## The data:
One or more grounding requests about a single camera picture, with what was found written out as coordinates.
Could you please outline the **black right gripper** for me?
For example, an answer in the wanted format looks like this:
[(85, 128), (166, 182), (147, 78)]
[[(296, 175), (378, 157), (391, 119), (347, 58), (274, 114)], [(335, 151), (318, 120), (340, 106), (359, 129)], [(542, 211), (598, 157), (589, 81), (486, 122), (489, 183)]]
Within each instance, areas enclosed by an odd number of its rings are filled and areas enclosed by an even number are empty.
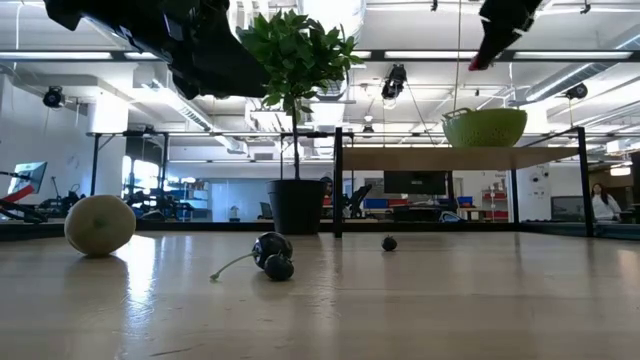
[(516, 42), (534, 23), (543, 0), (485, 0), (479, 15), (483, 19), (483, 40), (476, 55), (480, 70), (486, 70), (495, 58)]

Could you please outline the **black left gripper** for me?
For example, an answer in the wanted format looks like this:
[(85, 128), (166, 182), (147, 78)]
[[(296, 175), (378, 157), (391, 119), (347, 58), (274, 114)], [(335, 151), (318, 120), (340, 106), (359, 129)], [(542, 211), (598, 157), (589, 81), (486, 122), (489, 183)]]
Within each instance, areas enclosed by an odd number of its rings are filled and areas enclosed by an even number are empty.
[(44, 0), (47, 15), (74, 31), (91, 20), (130, 46), (171, 64), (186, 99), (212, 95), (262, 98), (264, 67), (231, 34), (229, 0)]

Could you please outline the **green-brown kiwi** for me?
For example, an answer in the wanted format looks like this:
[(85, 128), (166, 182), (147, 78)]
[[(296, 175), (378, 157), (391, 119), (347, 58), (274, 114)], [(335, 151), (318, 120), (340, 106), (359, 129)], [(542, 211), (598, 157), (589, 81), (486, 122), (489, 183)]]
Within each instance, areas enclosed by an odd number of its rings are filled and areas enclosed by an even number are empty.
[(64, 236), (82, 254), (104, 257), (130, 241), (136, 221), (133, 210), (119, 197), (94, 195), (70, 208), (64, 222)]

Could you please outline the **black overhead beam with lights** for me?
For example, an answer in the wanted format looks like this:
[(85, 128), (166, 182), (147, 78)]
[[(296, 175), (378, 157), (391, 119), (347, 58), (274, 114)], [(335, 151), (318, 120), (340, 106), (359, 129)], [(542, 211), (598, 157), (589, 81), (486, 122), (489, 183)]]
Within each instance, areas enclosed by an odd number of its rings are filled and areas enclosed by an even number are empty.
[[(364, 50), (355, 55), (365, 62), (456, 62), (471, 60), (469, 50)], [(0, 50), (6, 62), (160, 62), (150, 52), (125, 50)], [(640, 63), (640, 50), (505, 50), (495, 62)]]

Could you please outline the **green plant in black pot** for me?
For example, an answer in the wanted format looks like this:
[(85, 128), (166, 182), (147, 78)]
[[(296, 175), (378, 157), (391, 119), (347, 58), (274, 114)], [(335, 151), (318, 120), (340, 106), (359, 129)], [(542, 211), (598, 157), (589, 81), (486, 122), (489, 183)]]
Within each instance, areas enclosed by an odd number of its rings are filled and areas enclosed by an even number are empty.
[(355, 54), (355, 38), (343, 27), (326, 30), (319, 21), (293, 10), (279, 11), (271, 19), (259, 14), (252, 26), (237, 33), (270, 76), (262, 104), (280, 104), (292, 120), (294, 177), (269, 183), (275, 230), (283, 235), (316, 234), (325, 185), (301, 177), (298, 121), (301, 114), (313, 112), (305, 99), (345, 80), (351, 67), (363, 62)]

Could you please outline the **green plastic colander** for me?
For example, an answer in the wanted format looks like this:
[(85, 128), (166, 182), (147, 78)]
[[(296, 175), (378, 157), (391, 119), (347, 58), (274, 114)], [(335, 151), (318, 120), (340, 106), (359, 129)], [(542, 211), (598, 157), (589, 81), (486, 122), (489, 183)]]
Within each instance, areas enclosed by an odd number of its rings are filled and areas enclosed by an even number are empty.
[(461, 108), (442, 115), (442, 128), (455, 148), (513, 147), (524, 133), (528, 115), (523, 110)]

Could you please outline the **wooden shelf with black legs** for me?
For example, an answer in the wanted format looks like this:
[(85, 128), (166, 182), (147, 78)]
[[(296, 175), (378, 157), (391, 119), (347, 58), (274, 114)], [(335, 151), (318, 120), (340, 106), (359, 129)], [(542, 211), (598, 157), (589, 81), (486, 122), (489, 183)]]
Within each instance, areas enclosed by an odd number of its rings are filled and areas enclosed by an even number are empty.
[(335, 237), (351, 232), (342, 213), (343, 171), (399, 170), (446, 171), (508, 170), (512, 176), (519, 169), (542, 163), (579, 157), (581, 191), (585, 211), (584, 236), (594, 236), (594, 219), (590, 202), (586, 132), (582, 126), (558, 133), (549, 133), (522, 147), (472, 148), (355, 148), (345, 147), (345, 134), (338, 128), (334, 133), (333, 160), (333, 227)]

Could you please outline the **dark cherry with green stem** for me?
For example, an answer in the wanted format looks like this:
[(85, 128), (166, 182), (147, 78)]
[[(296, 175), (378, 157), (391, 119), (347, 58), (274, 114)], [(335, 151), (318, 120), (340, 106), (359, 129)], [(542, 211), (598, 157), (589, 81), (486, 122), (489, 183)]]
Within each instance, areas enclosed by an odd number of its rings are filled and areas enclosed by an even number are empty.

## Task:
Lines in the material above that include the string "gripper" should be listed.

## Reply to the task:
Could you please outline the **black right gripper** for me?
Could you please outline the **black left gripper** for me?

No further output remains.